So what about the idea of running Oracle Data Integrator in the cloud? There’s a few options here, that I can think of:
- Creating a cloud server instance that runs ODI, along with all of its metadata repositories, WebLogic instances and agents in a single location
- Run the repository database either on-premise or on another cloud server (or even Amazon’s RDS service), with agents running either in their own cloud servers, or on the cloud servers holding the target database
- Build ODI into the target platform, as Oracle have done with BI Apps 11.1.1.7.1, along with management tools to hide the complexity and workings of ODI
The first option sounds the “neatest” in terms of a wholly-cloud deployment, as all the parts of ODI are held in one place, and you can think of it as an applicance or service. But ODI’s Extract-Transform-Load approach ends-up complicating things in a cloud-only deployment; the target platform (for example one of the Postgres-compatible cloud databases) might not support all of the target-layer transformations you want, and the integration part can’t really sit in the ODI cloud instance, unless you run it hub-and-spoke style and either use a local database for transformations, or use the in-memory feature within the agents. In fact where ODI makes most sense is in a hybrid on-premise/cloud setup, where most of your data resides on-premise, as does your ETL process, with the cloud being gradually migrated to and in the meantime used alongside on-premise applications.

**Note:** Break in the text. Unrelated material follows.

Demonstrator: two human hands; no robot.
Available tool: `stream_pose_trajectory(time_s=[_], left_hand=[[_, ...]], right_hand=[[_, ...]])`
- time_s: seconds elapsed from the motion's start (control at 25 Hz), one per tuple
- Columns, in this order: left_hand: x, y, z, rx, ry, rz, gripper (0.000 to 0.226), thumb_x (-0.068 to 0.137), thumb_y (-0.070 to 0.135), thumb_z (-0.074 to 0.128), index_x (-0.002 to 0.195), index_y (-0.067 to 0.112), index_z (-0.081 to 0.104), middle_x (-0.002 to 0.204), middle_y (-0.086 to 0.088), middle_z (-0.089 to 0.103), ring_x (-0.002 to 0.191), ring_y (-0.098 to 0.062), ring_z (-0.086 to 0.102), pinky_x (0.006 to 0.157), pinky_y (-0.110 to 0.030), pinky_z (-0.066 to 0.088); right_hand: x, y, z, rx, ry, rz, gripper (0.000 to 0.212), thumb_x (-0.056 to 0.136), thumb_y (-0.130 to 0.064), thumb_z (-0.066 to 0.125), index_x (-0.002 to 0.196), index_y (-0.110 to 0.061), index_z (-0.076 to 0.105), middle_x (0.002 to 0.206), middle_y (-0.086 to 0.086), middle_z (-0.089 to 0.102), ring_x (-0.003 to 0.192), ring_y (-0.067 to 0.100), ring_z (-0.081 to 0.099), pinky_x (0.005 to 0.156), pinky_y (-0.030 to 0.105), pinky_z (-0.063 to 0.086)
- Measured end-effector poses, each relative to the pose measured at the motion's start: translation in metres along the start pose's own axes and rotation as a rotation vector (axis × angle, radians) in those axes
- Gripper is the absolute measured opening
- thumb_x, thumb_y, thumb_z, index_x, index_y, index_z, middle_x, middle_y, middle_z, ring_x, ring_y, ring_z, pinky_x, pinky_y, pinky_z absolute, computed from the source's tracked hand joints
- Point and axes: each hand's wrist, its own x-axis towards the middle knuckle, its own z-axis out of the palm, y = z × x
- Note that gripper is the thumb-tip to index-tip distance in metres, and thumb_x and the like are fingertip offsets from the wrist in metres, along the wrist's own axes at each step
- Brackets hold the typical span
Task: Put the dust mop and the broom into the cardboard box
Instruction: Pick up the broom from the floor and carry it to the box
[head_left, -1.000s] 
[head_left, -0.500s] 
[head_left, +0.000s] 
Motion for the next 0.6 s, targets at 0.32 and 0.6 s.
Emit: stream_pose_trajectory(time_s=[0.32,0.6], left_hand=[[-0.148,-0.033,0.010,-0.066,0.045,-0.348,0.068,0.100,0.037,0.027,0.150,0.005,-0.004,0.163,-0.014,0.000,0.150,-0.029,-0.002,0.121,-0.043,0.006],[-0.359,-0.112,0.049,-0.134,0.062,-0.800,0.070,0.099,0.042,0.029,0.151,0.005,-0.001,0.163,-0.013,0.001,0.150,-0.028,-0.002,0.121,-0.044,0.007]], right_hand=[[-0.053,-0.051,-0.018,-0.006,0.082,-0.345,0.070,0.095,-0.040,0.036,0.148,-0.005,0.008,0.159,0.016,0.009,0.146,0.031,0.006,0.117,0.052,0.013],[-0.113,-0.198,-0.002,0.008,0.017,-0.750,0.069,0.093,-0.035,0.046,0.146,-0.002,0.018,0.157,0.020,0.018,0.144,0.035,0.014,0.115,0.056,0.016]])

Oracle’s white paper on cloud data integration majors on this type of scenario, with Oracle GoldenGate also used to replicate data between the two environments. At this year’s Oracle Openworld the BI Apps team also announced cloud adapters for the BI Applications, initially used to extract data from Fusion Apps in the Cloud back to the on-premise BI Apps data warehouse, with other Oracle cloud applications data sources following-on.
Where things get interesting with Oracle’s approach is when it’s non-Oracle cloud applications that we’re looking to integrate with. “Cloud Integration – A Comprehensive Solution”, another Oracle white paper, describes techniques to integrate with Salesforce.com, Workday and the Fusion Apps, but all of this takes place through Oracle SOA Suite and Oracle Jdeveloper, products that are way too technical for the average ETL developer (or customer implementor).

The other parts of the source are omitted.